◆ THE TASK
List each line of the data that holds the string "picture".

◆ RECORDS TO PROCESS
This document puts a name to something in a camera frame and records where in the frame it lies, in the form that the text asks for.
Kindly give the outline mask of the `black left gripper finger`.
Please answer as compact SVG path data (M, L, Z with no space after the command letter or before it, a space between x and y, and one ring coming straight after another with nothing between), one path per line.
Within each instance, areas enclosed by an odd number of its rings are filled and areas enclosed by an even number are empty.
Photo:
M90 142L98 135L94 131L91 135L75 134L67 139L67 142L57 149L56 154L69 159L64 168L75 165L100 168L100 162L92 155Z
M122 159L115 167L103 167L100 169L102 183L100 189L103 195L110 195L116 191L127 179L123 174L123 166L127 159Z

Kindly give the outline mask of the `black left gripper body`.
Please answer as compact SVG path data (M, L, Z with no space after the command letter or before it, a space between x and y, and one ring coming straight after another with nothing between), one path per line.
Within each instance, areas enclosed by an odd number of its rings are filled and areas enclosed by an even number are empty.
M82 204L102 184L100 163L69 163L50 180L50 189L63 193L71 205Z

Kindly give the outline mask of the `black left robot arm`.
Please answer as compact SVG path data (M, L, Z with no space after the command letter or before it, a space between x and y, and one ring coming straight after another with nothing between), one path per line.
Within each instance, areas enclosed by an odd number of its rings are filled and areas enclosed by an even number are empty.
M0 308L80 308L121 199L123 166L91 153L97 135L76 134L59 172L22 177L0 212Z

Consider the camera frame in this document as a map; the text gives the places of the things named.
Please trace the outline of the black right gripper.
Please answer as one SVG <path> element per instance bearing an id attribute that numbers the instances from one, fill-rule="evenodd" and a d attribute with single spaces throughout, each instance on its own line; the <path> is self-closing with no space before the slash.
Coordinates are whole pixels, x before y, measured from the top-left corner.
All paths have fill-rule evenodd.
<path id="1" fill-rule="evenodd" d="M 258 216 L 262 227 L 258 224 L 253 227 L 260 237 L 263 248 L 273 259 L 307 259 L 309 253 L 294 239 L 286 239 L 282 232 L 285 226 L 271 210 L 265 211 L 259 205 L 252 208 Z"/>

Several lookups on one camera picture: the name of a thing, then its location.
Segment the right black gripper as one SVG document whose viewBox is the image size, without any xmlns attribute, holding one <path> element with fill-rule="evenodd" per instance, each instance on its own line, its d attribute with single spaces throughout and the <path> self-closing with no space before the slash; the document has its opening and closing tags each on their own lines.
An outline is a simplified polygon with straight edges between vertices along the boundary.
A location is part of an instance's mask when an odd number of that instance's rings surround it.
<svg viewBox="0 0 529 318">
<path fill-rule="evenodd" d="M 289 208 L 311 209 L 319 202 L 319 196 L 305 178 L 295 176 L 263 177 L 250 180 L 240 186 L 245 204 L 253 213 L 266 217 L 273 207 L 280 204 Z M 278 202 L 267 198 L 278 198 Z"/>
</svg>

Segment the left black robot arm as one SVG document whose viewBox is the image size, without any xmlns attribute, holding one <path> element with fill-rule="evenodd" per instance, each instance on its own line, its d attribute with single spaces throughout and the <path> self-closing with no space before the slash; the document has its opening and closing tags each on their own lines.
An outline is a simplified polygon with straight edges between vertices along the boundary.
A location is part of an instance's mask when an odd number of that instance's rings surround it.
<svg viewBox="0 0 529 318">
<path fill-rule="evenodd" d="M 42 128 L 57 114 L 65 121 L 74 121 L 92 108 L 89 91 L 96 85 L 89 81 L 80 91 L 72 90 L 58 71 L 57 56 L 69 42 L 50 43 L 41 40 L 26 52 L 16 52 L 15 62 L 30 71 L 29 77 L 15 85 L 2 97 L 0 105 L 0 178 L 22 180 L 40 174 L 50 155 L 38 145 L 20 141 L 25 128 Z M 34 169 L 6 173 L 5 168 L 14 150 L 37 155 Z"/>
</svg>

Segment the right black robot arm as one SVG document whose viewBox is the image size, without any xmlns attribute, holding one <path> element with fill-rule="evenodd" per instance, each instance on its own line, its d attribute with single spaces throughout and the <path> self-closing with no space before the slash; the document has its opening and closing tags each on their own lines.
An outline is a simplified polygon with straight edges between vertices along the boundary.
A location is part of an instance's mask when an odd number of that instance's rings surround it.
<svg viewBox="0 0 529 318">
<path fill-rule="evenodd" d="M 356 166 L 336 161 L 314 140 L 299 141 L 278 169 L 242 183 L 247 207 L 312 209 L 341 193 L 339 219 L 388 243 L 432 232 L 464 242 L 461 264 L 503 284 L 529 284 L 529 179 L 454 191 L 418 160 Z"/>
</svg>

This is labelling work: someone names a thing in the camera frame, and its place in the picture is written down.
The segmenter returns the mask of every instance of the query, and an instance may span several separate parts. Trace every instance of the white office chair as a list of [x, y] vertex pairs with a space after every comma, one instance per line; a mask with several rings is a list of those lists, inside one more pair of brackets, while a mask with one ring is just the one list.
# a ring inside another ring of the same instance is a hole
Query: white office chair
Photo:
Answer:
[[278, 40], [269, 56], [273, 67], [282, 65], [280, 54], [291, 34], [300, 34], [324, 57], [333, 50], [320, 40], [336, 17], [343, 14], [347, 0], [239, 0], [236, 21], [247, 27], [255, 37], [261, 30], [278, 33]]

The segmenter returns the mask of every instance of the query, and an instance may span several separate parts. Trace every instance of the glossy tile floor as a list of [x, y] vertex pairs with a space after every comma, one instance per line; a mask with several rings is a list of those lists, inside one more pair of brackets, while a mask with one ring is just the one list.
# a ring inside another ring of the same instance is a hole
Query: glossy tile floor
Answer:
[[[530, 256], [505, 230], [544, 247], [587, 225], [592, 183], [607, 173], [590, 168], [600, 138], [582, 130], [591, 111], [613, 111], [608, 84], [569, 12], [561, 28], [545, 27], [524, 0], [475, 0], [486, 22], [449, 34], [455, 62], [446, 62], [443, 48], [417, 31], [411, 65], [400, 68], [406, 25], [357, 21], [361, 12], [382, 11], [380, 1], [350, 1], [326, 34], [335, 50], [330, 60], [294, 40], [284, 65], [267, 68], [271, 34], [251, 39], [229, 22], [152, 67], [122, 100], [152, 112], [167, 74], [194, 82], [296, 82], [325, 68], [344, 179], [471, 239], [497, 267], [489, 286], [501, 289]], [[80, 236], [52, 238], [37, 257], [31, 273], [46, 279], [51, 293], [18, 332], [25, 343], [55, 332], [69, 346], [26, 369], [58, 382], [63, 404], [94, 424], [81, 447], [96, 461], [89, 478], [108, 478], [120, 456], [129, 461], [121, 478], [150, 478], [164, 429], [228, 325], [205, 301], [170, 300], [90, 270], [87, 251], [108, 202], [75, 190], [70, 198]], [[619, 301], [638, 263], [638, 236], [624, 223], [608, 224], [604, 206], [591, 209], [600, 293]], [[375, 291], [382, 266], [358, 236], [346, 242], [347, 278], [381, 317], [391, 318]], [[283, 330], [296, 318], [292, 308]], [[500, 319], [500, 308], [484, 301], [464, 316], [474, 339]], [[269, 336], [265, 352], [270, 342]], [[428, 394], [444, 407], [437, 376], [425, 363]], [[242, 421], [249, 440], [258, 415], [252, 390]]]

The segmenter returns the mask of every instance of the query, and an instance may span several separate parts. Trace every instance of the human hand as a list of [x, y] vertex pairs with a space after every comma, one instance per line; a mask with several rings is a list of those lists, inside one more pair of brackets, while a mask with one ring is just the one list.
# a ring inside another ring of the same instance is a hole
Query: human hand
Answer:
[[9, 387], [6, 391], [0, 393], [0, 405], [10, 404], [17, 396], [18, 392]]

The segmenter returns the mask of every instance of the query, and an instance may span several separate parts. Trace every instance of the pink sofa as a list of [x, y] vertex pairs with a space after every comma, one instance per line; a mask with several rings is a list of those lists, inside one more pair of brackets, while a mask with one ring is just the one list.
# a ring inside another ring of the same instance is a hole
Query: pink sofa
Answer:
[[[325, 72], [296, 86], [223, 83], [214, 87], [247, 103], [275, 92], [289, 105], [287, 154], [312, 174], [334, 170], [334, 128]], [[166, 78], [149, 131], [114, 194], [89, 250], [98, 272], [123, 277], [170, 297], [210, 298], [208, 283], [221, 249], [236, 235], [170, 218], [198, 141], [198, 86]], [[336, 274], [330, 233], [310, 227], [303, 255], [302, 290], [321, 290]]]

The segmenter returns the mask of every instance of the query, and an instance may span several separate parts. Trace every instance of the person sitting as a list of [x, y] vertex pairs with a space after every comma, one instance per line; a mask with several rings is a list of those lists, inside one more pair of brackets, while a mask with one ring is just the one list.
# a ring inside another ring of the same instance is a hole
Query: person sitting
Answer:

◆ SOLUTION TO THE PROBLEM
Several lookups on one camera picture: the name of a thing, then its location.
This is labelling work: someone names a thing in the camera frame, and its place in the picture is written down.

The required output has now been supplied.